Thank you for submitting your work entitled “The molecular mechanism of nuclear transport revealed by atomic scale measurements” for peer review at eLife. Your submission has been favorably evaluated by John Kuriyan (Senior Editor) and three reviewers, one of whom, Volker Dötsch, is a member of our Board of Reviewing Editors. The other two reviewers, Masahiro Shirakawa and Miquel Pons, have agreed to share their identity.

The reviewers have discussed the reviews with one another and the Reviewing Editor has drafted this decision to help you prepare a revised submission.
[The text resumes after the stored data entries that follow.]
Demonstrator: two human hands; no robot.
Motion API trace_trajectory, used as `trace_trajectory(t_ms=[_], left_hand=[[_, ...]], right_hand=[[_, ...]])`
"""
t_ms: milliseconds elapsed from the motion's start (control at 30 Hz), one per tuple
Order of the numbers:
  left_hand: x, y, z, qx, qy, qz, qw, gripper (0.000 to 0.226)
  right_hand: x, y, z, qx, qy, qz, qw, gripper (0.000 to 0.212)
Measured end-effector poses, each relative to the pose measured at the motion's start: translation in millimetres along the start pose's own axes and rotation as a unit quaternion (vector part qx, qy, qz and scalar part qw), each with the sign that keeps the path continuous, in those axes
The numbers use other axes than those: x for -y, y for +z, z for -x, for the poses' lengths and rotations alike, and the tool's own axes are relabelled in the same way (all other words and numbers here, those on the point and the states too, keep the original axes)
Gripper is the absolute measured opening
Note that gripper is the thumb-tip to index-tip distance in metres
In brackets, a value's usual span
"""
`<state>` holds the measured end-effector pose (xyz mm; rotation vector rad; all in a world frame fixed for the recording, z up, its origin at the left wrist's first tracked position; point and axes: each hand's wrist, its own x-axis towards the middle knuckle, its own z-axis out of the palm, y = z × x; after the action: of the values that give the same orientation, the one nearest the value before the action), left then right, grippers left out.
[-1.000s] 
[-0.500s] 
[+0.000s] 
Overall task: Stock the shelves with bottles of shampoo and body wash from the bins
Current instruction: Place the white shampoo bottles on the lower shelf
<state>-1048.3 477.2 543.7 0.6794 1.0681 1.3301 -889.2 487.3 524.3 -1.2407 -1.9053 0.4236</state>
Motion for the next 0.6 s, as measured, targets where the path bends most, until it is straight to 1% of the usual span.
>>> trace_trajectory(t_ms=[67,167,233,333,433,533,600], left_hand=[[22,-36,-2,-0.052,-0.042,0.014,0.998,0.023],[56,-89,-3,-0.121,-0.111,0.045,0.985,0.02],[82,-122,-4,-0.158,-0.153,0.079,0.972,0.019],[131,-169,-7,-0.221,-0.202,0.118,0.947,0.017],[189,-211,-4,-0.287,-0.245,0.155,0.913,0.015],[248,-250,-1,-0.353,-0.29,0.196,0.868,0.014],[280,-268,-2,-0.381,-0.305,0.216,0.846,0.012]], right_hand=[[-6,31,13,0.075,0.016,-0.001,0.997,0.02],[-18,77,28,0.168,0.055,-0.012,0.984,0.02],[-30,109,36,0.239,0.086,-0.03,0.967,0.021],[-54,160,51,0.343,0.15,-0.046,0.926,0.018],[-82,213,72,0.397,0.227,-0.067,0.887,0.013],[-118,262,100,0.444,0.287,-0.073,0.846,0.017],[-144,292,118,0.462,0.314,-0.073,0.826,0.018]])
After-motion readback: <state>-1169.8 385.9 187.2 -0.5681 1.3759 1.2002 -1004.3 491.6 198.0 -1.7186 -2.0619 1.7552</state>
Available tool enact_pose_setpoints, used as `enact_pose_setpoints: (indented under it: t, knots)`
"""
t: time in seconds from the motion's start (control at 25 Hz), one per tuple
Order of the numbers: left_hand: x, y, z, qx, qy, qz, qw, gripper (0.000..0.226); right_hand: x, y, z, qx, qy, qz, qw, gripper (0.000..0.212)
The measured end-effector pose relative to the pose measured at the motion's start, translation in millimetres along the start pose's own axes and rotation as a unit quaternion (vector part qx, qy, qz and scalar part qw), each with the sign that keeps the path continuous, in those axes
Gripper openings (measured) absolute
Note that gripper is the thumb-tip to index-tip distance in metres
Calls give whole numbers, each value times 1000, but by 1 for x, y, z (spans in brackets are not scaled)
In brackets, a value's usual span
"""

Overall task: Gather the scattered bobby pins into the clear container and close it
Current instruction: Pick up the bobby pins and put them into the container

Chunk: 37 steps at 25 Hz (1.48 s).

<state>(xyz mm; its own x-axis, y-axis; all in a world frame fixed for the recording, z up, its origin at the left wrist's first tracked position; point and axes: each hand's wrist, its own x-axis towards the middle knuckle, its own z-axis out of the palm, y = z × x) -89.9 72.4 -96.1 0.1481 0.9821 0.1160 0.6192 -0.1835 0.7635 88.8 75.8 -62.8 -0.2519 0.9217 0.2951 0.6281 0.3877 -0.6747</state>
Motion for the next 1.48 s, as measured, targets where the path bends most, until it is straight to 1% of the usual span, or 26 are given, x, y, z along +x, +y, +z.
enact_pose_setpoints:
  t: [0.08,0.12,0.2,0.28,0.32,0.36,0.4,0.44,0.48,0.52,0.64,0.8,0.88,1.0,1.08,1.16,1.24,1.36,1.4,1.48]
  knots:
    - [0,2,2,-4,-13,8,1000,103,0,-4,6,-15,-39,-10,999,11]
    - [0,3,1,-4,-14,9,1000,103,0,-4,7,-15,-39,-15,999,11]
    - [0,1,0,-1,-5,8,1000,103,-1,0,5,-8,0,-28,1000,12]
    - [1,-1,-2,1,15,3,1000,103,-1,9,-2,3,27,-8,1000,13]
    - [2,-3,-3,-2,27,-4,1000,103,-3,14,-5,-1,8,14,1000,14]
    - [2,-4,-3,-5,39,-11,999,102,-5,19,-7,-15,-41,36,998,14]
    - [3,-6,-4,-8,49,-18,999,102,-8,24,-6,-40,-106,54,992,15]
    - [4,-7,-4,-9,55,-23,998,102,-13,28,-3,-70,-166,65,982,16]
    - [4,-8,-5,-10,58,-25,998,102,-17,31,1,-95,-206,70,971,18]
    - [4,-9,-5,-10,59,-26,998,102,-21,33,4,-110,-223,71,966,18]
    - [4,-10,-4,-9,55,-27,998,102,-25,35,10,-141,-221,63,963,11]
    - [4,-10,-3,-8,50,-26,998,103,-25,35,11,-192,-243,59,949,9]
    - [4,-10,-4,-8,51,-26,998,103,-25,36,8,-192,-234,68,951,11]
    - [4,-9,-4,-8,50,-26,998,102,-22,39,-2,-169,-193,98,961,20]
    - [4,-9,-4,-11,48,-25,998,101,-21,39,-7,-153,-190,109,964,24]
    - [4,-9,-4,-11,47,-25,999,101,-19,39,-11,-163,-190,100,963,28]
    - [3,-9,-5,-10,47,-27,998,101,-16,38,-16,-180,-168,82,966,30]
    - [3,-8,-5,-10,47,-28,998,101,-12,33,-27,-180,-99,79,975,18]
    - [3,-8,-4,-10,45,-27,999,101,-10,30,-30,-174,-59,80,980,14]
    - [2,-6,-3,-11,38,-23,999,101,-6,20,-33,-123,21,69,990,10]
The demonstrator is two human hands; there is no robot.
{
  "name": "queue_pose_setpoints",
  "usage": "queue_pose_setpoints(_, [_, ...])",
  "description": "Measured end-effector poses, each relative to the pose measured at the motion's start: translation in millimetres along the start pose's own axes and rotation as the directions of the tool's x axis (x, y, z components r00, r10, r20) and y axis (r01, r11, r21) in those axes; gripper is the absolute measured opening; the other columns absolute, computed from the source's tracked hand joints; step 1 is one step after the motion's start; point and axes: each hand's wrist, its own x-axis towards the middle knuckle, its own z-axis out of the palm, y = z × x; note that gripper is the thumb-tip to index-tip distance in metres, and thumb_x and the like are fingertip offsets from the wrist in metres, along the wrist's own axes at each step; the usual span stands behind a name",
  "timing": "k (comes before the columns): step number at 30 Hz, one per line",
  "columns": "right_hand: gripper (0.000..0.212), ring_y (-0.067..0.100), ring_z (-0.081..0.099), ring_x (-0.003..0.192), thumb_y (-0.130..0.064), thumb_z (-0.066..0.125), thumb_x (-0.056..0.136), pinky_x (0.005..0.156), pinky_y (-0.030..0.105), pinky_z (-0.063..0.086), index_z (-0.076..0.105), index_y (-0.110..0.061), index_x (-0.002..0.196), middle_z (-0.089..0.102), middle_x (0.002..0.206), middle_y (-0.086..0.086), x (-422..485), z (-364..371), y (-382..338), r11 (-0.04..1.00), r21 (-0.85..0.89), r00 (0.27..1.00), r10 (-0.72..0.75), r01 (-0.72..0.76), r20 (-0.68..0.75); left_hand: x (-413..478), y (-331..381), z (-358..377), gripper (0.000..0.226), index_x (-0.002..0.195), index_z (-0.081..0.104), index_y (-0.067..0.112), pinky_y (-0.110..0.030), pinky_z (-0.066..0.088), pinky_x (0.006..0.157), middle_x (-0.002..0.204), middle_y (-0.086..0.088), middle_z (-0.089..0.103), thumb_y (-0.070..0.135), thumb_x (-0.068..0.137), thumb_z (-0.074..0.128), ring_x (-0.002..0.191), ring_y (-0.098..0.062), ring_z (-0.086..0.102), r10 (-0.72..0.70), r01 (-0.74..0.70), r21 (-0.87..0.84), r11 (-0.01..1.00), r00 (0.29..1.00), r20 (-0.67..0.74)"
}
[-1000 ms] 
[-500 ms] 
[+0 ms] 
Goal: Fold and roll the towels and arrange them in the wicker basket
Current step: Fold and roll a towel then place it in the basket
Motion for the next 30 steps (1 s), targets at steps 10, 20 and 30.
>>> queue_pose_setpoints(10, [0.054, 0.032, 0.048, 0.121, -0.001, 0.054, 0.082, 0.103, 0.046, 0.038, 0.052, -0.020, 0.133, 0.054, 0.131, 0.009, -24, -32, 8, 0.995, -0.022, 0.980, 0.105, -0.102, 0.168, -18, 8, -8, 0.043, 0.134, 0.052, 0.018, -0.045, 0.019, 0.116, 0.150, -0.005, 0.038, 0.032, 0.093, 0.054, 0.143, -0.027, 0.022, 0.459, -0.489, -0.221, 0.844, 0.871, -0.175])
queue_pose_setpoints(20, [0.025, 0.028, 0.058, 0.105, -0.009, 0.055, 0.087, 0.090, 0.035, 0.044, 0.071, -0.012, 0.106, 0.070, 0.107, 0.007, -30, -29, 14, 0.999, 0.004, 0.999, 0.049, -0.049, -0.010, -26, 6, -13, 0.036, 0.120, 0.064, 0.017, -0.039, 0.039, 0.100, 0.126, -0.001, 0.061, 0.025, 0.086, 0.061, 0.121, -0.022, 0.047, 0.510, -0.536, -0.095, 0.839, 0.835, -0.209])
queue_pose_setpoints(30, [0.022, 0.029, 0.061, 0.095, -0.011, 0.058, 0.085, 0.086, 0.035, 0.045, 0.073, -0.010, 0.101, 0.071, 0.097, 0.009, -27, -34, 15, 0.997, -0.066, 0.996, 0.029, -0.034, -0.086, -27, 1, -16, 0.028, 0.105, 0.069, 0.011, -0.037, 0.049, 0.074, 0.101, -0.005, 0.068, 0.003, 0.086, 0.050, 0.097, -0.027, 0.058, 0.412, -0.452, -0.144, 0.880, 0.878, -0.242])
The paper describes the physicochemical properties and functions of a major region of Nsp1 protein, one of the major components of Nuclear Pore Complex (NPC). The region mainly consists of phenylalanine-glycyl (FG) repeats (FG Nups) and spacer amino acid sequences between them. It is thought to be an intrinsically denatured protein (IDP) region, and bundles of them function as a filter for transporter factors and barriers for non-specific diffusion, as a polymer brush. The authors show that FG Nups maintain IDP properties even at high concentration or when forming multimeric architectures or under the cellular milieu, by smart use of solution NMR. They also showed that the FG repeats of FG Nups selectively interact with transporter factors, but these interactions seem to cause no structural change on FG Nups, because both kon and koff are small, and thus each contact time is too short to induce conformational changes. Thus, although in general IDPs are believed to adopt secondary structure upon interaction, FG Nups interact as if they are in random and dynamic conformation. This property is used to explain how transporter factors pass through the filter rapidly. This seems to be the most interesting finding reported in this manuscript.

Essential revisions:

1) The components of the “cellular milieu” preventing aggregation seem to be present in Xenopus egg extracts, inside E. coli cells and in E.coli high speed spin. The last condition is described as based on “lyophilized protein”. Can it be defined more specifically? Why such a high protein concentration is needed (230 mg/ml Figure 1–figure supplement 6)? Presumably that exceeds that of the intact E. coli cytoplasm. Could it be that other non-protein components (e.g. lipids) also play a role? The FGGF sequence forms the core of the Unique Lipid Binding Region (ULBR) in the intrinsically disordered domain of c-Src.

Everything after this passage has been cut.